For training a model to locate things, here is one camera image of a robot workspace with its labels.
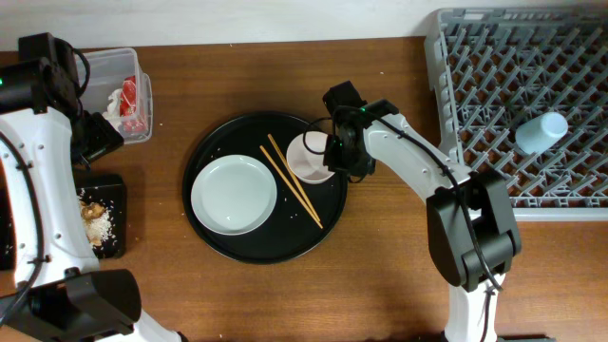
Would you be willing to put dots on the grey dishwasher rack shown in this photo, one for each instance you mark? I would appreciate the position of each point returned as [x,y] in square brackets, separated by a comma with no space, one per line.
[493,70]

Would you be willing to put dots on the white plate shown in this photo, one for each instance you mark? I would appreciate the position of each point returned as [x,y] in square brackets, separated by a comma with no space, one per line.
[233,195]

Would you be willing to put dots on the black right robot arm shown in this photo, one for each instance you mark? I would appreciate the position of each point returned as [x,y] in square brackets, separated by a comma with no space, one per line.
[472,234]

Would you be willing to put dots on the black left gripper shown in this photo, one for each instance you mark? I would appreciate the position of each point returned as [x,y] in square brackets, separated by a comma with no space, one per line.
[104,139]

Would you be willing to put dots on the white tissue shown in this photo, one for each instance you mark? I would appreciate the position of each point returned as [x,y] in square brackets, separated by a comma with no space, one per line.
[112,113]

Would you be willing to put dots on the red snack wrapper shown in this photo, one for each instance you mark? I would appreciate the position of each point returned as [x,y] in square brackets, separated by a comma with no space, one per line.
[133,123]

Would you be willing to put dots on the brown food chunk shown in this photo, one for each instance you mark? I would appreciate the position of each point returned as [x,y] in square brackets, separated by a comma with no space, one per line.
[91,211]

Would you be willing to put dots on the round black serving tray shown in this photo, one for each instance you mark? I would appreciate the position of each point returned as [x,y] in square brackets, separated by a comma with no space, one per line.
[290,231]

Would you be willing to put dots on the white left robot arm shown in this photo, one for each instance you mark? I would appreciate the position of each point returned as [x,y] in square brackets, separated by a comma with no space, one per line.
[62,295]

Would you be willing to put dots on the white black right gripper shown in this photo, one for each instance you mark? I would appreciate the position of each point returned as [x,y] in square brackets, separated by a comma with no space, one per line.
[336,160]

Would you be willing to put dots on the clear plastic bin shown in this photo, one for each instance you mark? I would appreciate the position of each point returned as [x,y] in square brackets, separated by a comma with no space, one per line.
[106,73]

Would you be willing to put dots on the white bowl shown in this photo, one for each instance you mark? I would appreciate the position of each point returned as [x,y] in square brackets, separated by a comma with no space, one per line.
[303,160]

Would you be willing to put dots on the wooden chopstick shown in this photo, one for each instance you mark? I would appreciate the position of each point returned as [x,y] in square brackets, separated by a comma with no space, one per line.
[289,185]
[298,188]

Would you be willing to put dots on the black rectangular tray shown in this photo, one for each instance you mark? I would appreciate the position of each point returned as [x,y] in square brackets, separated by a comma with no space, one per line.
[109,188]

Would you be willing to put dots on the light blue plastic cup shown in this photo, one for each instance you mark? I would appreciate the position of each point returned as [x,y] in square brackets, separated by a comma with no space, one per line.
[539,134]

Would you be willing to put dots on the rice and noodle scraps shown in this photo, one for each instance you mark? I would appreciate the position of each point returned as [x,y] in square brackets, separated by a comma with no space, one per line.
[100,230]

__TASK BRIEF__
A faithful, complete copy of the entries is required, without the pictures.

__RESPONSE__
For training a model to locate things, here is one camera image of a robot workspace with its labels.
Would you be willing to put dots on the grey dishwasher rack shown in this photo, one for each instance you mark? I would appreciate the position of each point returned as [x,y] in square brackets, separated by a comma with no space, one per line.
[493,70]

Would you be willing to put dots on the white plate shown in this photo, one for each instance you mark? I would appreciate the position of each point returned as [x,y] in square brackets, separated by a comma with no space, one per line.
[233,195]

Would you be willing to put dots on the black right robot arm shown in this photo, one for each instance you mark? I would appreciate the position of each point returned as [x,y] in square brackets, separated by a comma with no space, one per line.
[472,234]

Would you be willing to put dots on the black left gripper shown in this photo, one for each instance you mark? I would appreciate the position of each point returned as [x,y] in square brackets, separated by a comma with no space, one per line.
[104,139]

Would you be willing to put dots on the white tissue shown in this photo, one for each instance you mark? I would appreciate the position of each point returned as [x,y] in square brackets, separated by a comma with no space, one per line.
[112,113]

Would you be willing to put dots on the red snack wrapper shown in this photo, one for each instance you mark? I would appreciate the position of each point returned as [x,y] in square brackets, separated by a comma with no space, one per line.
[133,123]

Would you be willing to put dots on the brown food chunk shown in this photo, one for each instance you mark? I would appreciate the position of each point returned as [x,y] in square brackets, separated by a comma with no space, one per line.
[91,211]

Would you be willing to put dots on the round black serving tray shown in this photo, one for each instance you mark? I would appreciate the position of each point returned as [x,y] in square brackets, separated by a comma with no space, one per line.
[290,231]

Would you be willing to put dots on the white left robot arm shown in this photo, one for each instance you mark? I would appreciate the position of each point returned as [x,y] in square brackets, separated by a comma with no space, one per line.
[62,295]

Would you be willing to put dots on the white black right gripper shown in this photo, one for each instance you mark? I would appreciate the position of each point returned as [x,y] in square brackets, separated by a comma with no space, one per line.
[336,160]

Would you be willing to put dots on the clear plastic bin shown in this photo, one for each instance you mark? I would appreciate the position of each point returned as [x,y] in square brackets, separated by a comma with no space, one per line.
[106,73]

Would you be willing to put dots on the white bowl shown in this photo, one for each instance you mark? I would appreciate the position of each point returned as [x,y] in square brackets, separated by a comma with no space, one per line.
[303,160]

Would you be willing to put dots on the wooden chopstick shown in this photo, one for each instance you mark? I would appreciate the position of each point returned as [x,y] in square brackets, separated by a comma with no space, one per line.
[289,185]
[298,188]

Would you be willing to put dots on the black rectangular tray shown in this photo, one for each instance you mark? I would appreciate the position of each point returned as [x,y] in square brackets, separated by a comma with no space, one per line.
[109,188]

Would you be willing to put dots on the light blue plastic cup shown in this photo, one for each instance you mark? I would appreciate the position of each point returned as [x,y] in square brackets, separated by a comma with no space, one per line.
[539,134]

Would you be willing to put dots on the rice and noodle scraps shown in this photo, one for each instance you mark? I would appreciate the position of each point returned as [x,y] in square brackets, separated by a comma with no space, one per line.
[100,230]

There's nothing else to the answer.